3. Extra Protections in Relation to Local Laws and Access by Public Authorities

In July 2020, the Court of Justice of the European Union handed down a judgement known as Schrems II. Schrems II invalidated the EU-US Privacy Shield on the basis that US surveillance laws meant that there were not sufficient safeguards in place for the transfer of personal data. While the case focused on the Privacy Shield, it also touched on the standard contractual clauses. Further, it noted that laws which conflict with the safeguards included in the clauses might undermine the protections they provide. Schrems II, therefore, introduced a requirement to perform a case-by-case assessment of each transfer to decide whether there are acceptable protections in place.

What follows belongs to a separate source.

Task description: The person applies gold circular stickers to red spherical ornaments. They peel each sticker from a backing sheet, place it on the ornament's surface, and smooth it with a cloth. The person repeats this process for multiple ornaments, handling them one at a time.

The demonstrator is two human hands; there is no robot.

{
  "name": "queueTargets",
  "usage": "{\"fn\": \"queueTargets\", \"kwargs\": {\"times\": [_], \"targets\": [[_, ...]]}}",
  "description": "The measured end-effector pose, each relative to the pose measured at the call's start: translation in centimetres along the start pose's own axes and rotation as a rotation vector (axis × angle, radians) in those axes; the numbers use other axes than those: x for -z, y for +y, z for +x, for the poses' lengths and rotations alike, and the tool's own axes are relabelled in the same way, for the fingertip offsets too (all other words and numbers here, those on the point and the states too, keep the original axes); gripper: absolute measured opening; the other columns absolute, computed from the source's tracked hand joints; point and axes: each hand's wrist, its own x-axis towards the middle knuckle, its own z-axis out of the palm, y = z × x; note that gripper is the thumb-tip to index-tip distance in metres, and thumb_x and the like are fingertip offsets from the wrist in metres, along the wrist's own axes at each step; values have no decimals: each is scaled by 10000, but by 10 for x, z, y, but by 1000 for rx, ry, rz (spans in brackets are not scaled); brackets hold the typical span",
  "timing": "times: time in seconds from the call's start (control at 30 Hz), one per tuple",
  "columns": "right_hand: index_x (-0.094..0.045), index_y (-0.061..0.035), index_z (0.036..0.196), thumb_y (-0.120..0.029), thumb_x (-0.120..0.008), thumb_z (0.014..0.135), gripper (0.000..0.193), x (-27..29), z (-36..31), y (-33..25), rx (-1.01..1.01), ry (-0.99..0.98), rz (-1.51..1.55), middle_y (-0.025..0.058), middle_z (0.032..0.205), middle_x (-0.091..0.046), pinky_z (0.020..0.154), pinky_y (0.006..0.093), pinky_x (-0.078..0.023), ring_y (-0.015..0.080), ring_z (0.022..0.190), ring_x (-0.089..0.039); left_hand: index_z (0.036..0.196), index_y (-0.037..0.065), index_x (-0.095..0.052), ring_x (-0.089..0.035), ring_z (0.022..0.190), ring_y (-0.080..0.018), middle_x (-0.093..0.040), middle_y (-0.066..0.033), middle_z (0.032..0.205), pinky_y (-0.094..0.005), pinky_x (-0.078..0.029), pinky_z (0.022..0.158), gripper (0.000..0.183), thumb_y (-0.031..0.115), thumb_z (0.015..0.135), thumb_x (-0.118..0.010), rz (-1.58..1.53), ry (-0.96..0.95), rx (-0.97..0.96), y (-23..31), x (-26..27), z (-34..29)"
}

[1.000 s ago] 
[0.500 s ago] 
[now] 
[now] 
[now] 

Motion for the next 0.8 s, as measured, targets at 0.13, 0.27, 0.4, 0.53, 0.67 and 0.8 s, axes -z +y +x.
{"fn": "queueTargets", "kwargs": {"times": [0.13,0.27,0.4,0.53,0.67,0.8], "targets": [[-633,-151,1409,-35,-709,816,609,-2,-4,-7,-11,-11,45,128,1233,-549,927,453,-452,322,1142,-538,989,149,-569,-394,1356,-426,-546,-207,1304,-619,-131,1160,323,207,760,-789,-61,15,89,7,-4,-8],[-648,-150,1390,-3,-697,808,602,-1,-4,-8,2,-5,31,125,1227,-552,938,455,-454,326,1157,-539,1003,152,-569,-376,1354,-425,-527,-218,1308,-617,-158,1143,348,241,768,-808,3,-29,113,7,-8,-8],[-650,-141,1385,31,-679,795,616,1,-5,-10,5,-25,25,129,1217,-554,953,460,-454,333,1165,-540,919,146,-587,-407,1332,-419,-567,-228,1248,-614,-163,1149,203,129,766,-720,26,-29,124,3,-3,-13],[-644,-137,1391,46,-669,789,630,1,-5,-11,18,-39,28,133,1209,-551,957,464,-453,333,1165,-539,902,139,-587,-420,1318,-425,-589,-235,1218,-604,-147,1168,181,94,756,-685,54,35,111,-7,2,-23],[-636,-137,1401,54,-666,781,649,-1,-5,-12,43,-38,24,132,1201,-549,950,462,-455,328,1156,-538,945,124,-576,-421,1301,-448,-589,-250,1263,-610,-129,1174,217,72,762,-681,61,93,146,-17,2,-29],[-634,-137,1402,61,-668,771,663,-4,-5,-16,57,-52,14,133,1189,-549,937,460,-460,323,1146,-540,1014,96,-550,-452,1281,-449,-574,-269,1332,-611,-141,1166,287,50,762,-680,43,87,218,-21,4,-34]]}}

To address the concern over access by public authorities, such as law enforcement or national security bodies, and local laws in inadequate jurisdictions, the new standard contractual clauses include further directions and obligations concerning what is to be done in a situation.

Note, however, that the changes do not remove the need for a case-by-case assessment of the safeguards for each transfer.

What Do I Need to Do Next?

With the new standard contractual clauses ready for use and upcoming deadlines, now is the time to review your current data transfers and update your documentation in line with the latest clauses and the Schrems II case.

With a late September 2021 deadline, your priority should be updating your data processing agreement for future data transfers. Following this, you will also need to start considering how and when you will migrate your old agreements to the new clauses, noting the late 2022 deadline.

Key Takeaways

If your business needs to comply with the GDPR or signs contracts with businesses that need to comply with the GDPR, then you should be aware of the new standard contractual clauses. From late September 2021, you must start using the updated standard contractual clauses for new overseas data transfers. You will also need to have updated agreements for all your existing data transfers by the end of 2022.